Sprouts.  They are cruciferous, delicercioush, nutrisherlisht.  Not many foods can claim that.  Come lop your own.  You get to use a big farm tool commonly used by small farmers.  It’s called loppers.  You cut the whole stalk with our loppers and take the whole stalk home and make sure people see you with it because the whole stalk looks very funny and different than your typical grocery.  It might be the biggest grocery you ever had.  Taller than a pumpkin on top of a turkey.  It will make you look even more locavore than you really are.  Buff up your personal brand by parading nonchalantly with your stalk up and down the avenue.  “Gee, that gal is so devil-may-care.  What is that most extraordinary grocery she’s sporting?”

$2 for any pumpkin you want.  You can see the remaining inventory in the picture.  Three cheers for all Farmketeers!  You picked more pumpkins than EVER before – even through 3 weekends of rain.  There might be a few more in the field.  Soggy most likely.  Sometimes The Piggery pigs munch down the leftovers.  Anything else will get plowed under for next year’s vegetable rotation.

Sometimes you are the windshield and sometimes you are the bug.  This poor apple was the bug twice in a row.  First it got chomped on by the ravenous Jackal Lantern.  Next day a mouse ate the apple right out of the pumpkin’s mouth.  It’s not easy being an apple.  Even without being blamed for the THING that went down in Eden.  Fun creation by Farmketeer Ursula.

Mupp-O-Lantern.  That’s Ernie and Bert!  Thank you Farm Fan @megsambit and Judson Powers.

Pawsitively Pumpkin.  Thank you Beth Leigh Kniffen and Jamie Kniffen.

(Short commercial break for a nice dog.  Thanks @roxyjindo.)

Cider.  Orchard Ambrosia.  Nectar of the Dogs Gods.  We are still pressing every week.  100% fruit.  Just apples and pears.  Picked off the trees, none off the ground.  Sweet and delicious.  Unpasteurized like the old days.  Freezes great for winter storage.  Get gallons and 1/2 gallons and bring your carboys for your homebrew projects.

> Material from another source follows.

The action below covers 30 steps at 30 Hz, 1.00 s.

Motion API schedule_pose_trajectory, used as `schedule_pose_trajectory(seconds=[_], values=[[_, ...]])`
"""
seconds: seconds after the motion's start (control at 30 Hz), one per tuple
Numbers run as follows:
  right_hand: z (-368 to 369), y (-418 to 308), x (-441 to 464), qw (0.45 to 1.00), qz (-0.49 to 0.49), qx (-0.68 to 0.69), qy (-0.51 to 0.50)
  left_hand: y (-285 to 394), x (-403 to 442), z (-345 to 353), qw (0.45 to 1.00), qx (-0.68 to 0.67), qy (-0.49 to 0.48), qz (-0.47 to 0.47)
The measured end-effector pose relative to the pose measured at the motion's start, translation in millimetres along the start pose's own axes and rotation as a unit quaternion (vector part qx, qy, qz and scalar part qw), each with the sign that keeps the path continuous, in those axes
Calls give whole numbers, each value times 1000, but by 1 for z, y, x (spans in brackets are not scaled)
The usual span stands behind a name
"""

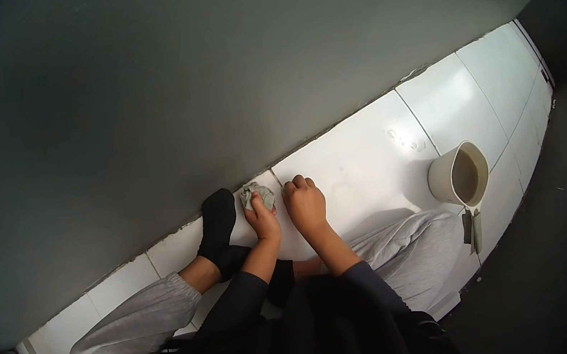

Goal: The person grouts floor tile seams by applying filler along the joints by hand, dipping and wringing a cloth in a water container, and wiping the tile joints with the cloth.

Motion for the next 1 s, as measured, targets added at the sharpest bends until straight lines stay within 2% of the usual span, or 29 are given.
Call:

Thank you for sticking with us into November.  A few more visits from Faithful Farkmeteers will help us finish this extraordinary harvest.  We expect to stay open a few more weeks, perhaps til Thanksgiving.  So you might get another couple newsletters, then things will taper off for the winter.  Thank you @emma_m_thomas for that lovely next pic.

Love to y’all.  Hope to see you at The ‘Creek.